Exercise prompt » Repeat exactly, and only, the lines below starting at the line that contains "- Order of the" and ending at the line that contains "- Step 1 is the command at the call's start", inclusive of both.

Dataset extract »
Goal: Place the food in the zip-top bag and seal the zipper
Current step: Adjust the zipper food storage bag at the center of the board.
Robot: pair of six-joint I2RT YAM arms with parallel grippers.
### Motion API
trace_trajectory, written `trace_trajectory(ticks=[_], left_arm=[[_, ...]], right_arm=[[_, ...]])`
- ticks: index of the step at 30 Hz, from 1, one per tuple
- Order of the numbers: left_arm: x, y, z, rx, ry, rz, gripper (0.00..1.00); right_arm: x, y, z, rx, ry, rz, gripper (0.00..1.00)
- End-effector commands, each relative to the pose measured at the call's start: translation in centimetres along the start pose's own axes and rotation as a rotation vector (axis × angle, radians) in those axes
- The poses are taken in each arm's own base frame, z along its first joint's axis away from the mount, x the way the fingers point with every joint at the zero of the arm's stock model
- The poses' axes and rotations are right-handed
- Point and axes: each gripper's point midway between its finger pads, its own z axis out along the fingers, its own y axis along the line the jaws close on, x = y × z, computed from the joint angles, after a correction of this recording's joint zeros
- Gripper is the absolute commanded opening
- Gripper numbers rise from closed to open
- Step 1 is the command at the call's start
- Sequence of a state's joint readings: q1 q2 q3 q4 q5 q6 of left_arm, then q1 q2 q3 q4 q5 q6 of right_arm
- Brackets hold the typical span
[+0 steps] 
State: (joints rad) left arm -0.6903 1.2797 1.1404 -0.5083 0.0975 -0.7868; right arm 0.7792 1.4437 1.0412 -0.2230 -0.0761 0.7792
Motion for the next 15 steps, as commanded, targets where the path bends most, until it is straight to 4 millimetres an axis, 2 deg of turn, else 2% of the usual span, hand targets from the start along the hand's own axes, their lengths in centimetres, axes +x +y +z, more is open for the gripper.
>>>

Exercise solution »
- Order of the numbers: left_arm: x, y, z, rx, ry, rz, gripper (0.00..1.00); right_arm: x, y, z, rx, ry, rz, gripper (0.00..1.00)
- End-effector commands, each relative to the pose measured at the call's start: translation in centimetres along the start pose's own axes and rotation as a rotation vector (axis × angle, radians) in those axes
- The poses are taken in each arm's own base frame, z along its first joint's axis away from the mount, x the way the fingers point with every joint at the zero of the arm's stock model
- The poses' axes and rotations are right-handed
- Point and axes: each gripper's point midway between its finger pads, its own z axis out along the fingers, its own y axis along the line the jaws close on, x = y × z, computed from the joint angles, after a correction of this recording's joint zeros
- Gripper is the absolute commanded opening
- Gripper numbers rise from closed to open
- Step 1 is the command at the call's start

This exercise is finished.